Exercise brief: Give back the exact lines of the material below from the one containing "Draw the outline of the left gripper left" through the one containing "Draw the outline of the left gripper right", and no pictures.

Recorded information:
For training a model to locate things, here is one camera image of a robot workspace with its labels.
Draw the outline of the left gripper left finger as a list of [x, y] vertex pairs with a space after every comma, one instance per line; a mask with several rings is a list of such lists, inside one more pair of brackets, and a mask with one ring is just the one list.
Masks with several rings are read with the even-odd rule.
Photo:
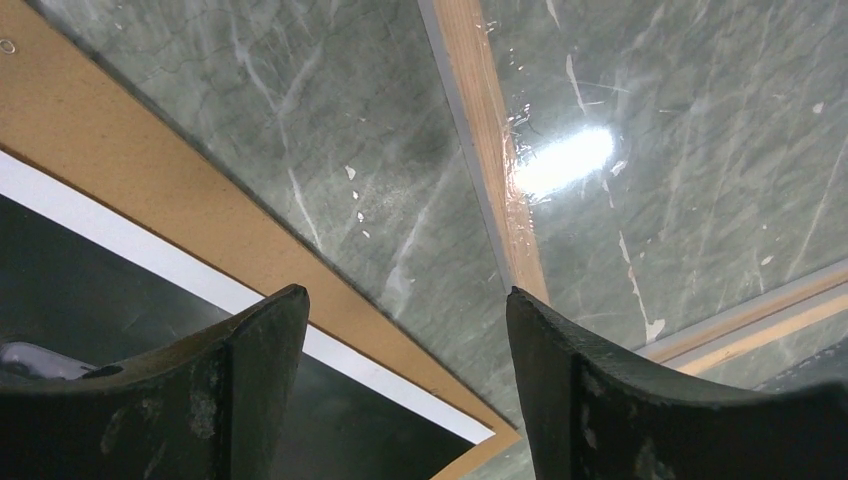
[[310, 300], [289, 285], [166, 347], [1, 390], [5, 479], [279, 479]]

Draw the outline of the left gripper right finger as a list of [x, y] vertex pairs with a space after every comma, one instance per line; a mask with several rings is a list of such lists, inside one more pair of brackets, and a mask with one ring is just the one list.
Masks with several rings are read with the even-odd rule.
[[654, 363], [514, 288], [510, 350], [539, 479], [843, 479], [847, 386], [734, 388]]

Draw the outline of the wooden picture frame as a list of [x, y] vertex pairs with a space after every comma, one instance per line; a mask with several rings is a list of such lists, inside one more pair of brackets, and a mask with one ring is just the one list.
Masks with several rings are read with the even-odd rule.
[[[484, 2], [425, 1], [421, 9], [433, 31], [460, 134], [473, 151], [470, 167], [504, 282], [552, 306], [530, 204], [514, 181], [517, 150]], [[769, 377], [789, 377], [794, 366], [810, 370], [814, 361], [834, 356], [846, 340], [847, 255], [633, 350], [690, 374], [751, 386]]]

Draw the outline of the glossy photo print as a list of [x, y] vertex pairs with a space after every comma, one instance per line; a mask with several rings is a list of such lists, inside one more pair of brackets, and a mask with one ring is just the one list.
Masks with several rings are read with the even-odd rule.
[[[259, 293], [10, 155], [1, 377], [74, 379], [239, 313]], [[274, 479], [431, 479], [492, 427], [309, 327]]]

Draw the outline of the clear acrylic sheet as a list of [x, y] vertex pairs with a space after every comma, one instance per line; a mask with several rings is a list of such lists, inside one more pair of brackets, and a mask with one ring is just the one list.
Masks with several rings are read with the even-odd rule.
[[486, 1], [548, 296], [637, 349], [847, 255], [843, 1]]

Task answer:
Draw the outline of the left gripper left finger as a list of [x, y] vertex pairs with a space after every comma, one instance per line; a mask with several rings is a list of such lists, inside one more pair of brackets, and a mask with one ring is just the one list.
Masks with several rings are read with the even-odd rule.
Photo:
[[310, 300], [289, 285], [166, 347], [1, 390], [5, 479], [279, 479]]

Draw the outline of the left gripper right finger as a list of [x, y] vertex pairs with a space after every comma, one instance per line; a mask with several rings is a list of such lists, inside one more pair of brackets, and a mask with one ring is just the one list.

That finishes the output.